» PROBLEM REQUIREMENTS
Only a number is wanted here, namely how many lines of the data contain the string "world".
>>>>
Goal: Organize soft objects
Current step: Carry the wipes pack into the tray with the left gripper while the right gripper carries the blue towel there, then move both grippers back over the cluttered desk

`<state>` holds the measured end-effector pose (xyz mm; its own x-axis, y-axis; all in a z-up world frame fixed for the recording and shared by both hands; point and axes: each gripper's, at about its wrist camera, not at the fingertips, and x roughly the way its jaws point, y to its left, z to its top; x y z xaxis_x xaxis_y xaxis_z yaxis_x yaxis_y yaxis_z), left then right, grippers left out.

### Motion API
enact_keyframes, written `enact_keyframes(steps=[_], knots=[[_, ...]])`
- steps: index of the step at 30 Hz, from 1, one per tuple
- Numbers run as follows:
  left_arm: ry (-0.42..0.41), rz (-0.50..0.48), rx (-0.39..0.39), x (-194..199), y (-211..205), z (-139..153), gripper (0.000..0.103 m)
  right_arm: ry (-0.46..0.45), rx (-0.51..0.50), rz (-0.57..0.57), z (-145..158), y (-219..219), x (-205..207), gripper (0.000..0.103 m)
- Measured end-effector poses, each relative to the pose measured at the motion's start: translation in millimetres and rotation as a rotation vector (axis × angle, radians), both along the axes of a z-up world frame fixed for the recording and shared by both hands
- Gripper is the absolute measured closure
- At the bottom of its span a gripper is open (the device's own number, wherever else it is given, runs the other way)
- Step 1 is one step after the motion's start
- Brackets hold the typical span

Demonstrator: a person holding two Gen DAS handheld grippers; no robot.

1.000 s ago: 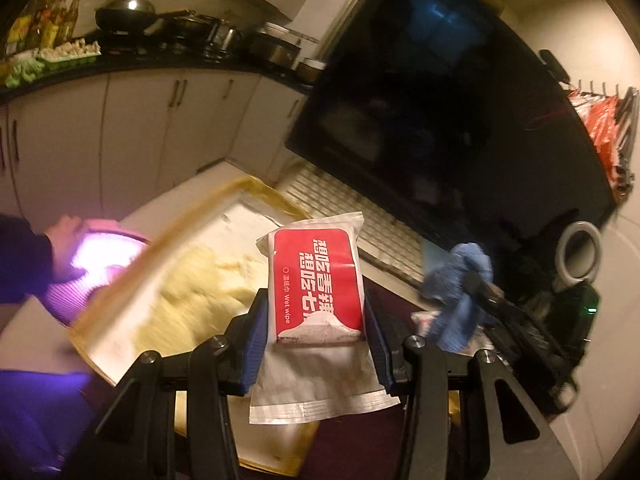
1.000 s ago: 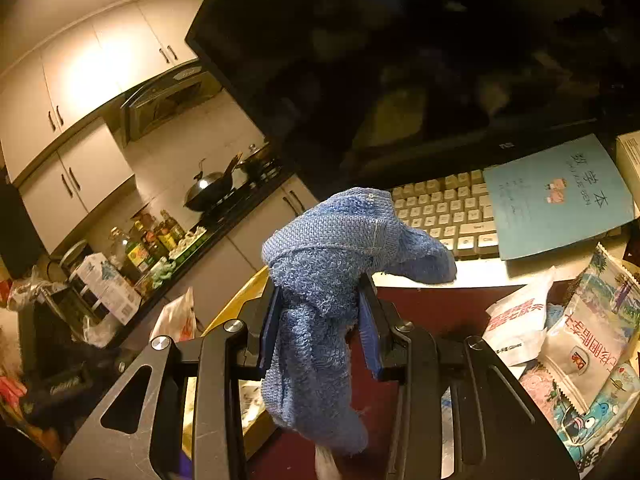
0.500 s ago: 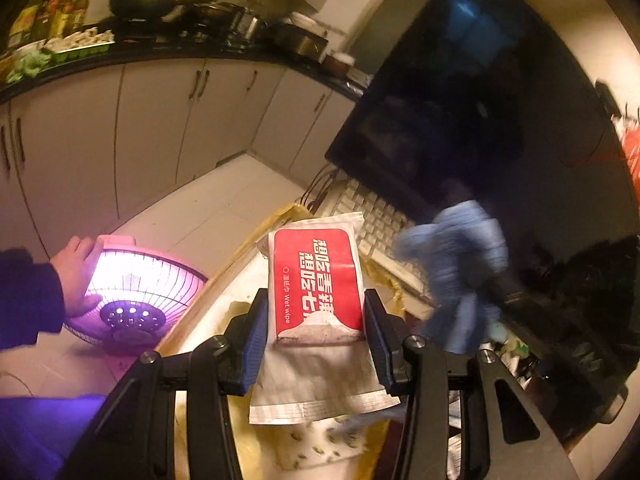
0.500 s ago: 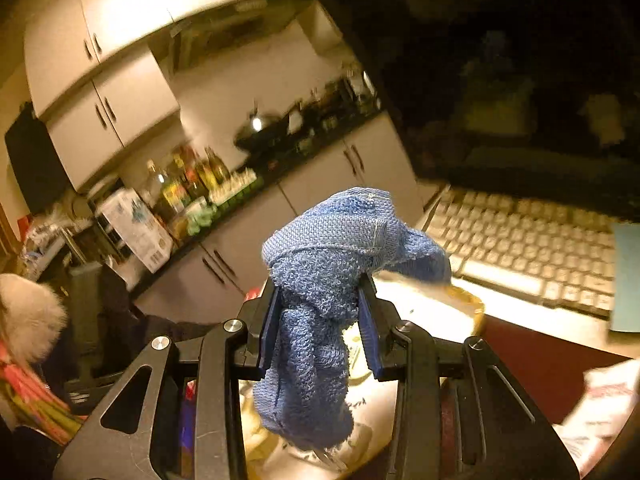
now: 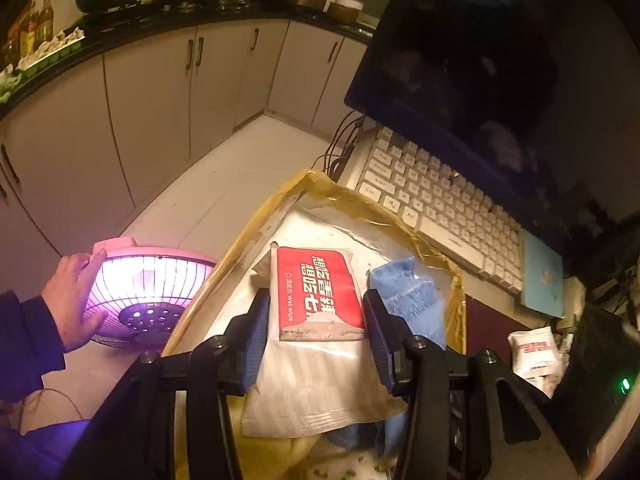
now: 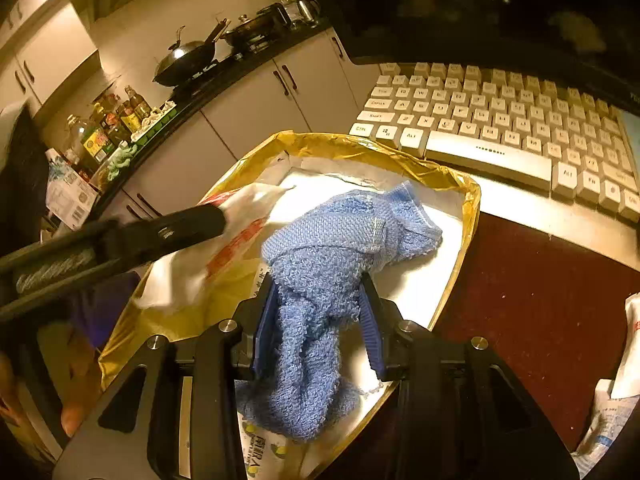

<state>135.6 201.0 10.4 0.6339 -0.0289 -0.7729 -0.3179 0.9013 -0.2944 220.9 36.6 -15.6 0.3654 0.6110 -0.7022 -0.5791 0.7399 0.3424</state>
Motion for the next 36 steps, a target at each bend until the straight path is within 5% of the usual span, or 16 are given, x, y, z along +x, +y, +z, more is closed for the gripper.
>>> enact_keyframes(steps=[6,9,12,20,26,30,36], knots=[[0.147,-0.008,0.016,14.8,-2.5,-29.2,0.047,0.029,0.052,0.022,5.8,-2.4,4.2,0.061],[0.059,-0.010,0.035,0.7,-7.0,-8.9,0.046,0.087,0.119,0.023,8.7,-9.6,7.7,0.058],[-0.013,0.012,0.013,-18.0,-7.9,6.9,0.039,0.087,0.183,0.043,15.8,-15.2,5.9,0.036],[-0.187,0.144,-0.046,-81.8,-25.2,24.2,0.036,0.042,0.212,0.029,38.9,-35.5,-9.8,0.036],[-0.252,0.045,-0.112,-111.4,-67.5,21.5,0.036,-0.059,0.179,0.008,70.8,-101.6,-65.6,0.036],[-0.221,-0.068,-0.167,-106.5,-102.7,12.0,0.036,-0.008,0.221,-0.065,59.7,-160.8,-84.8,0.036],[-0.168,-0.237,-0.150,-102.4,-162.9,-5.4,0.036,0.045,0.198,-0.228,29.3,-241.5,-108.7,0.036]])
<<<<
» EXPECTED ANSWER
2